* **WORK REQUEST**
Show each line from the listing that includes the word "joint".

* **INFORMATION SUPPLIED**

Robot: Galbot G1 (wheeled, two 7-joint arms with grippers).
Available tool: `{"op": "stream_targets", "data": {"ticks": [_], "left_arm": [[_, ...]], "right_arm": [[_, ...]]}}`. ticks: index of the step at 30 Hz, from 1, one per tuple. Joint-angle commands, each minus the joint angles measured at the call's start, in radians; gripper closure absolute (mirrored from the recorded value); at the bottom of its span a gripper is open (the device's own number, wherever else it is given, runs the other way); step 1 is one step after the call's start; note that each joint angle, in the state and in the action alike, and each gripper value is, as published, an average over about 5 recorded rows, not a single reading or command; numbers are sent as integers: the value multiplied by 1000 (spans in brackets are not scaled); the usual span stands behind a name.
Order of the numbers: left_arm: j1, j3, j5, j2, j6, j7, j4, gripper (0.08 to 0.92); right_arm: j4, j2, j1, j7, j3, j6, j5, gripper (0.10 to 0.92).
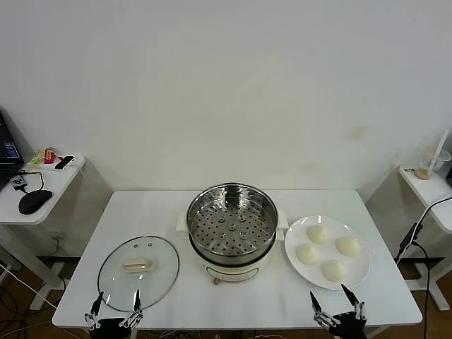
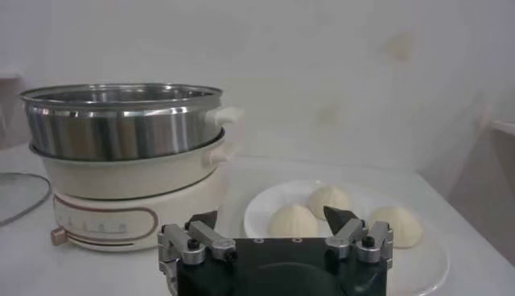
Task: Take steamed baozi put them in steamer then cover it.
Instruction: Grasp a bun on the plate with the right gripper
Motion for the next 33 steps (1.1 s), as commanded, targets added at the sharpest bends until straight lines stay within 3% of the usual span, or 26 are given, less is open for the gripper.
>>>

* **SOLUTION FOR THIS TASK**
Robot: Galbot G1 (wheeled, two 7-joint arms with grippers).
Available tool: `{"op": "stream_targets", "data": {"ticks": [_], "left_arm": [[_, ...]], "right_arm": [[_, ...]]}}`. ticks: index of the step at 30 Hz, from 1, one per tuple. Joint-angle commands, each minus the joint angles measured at the call's start, in radians; gripper closure absolute (mirrored from the recorded value); at the bottom of its span a gripper is open (the device's own number, wherever else it is given, runs the other way); step 1 is one step after the call's start; note that each joint angle, in the state and in the action alike, and each gripper value is, as published, an average over about 5 recorded rows, not a single reading or command; numbers are sent as integers: the value multiplied by 1000 (spans in brackets are not scaled); the usual span stands behind a name.

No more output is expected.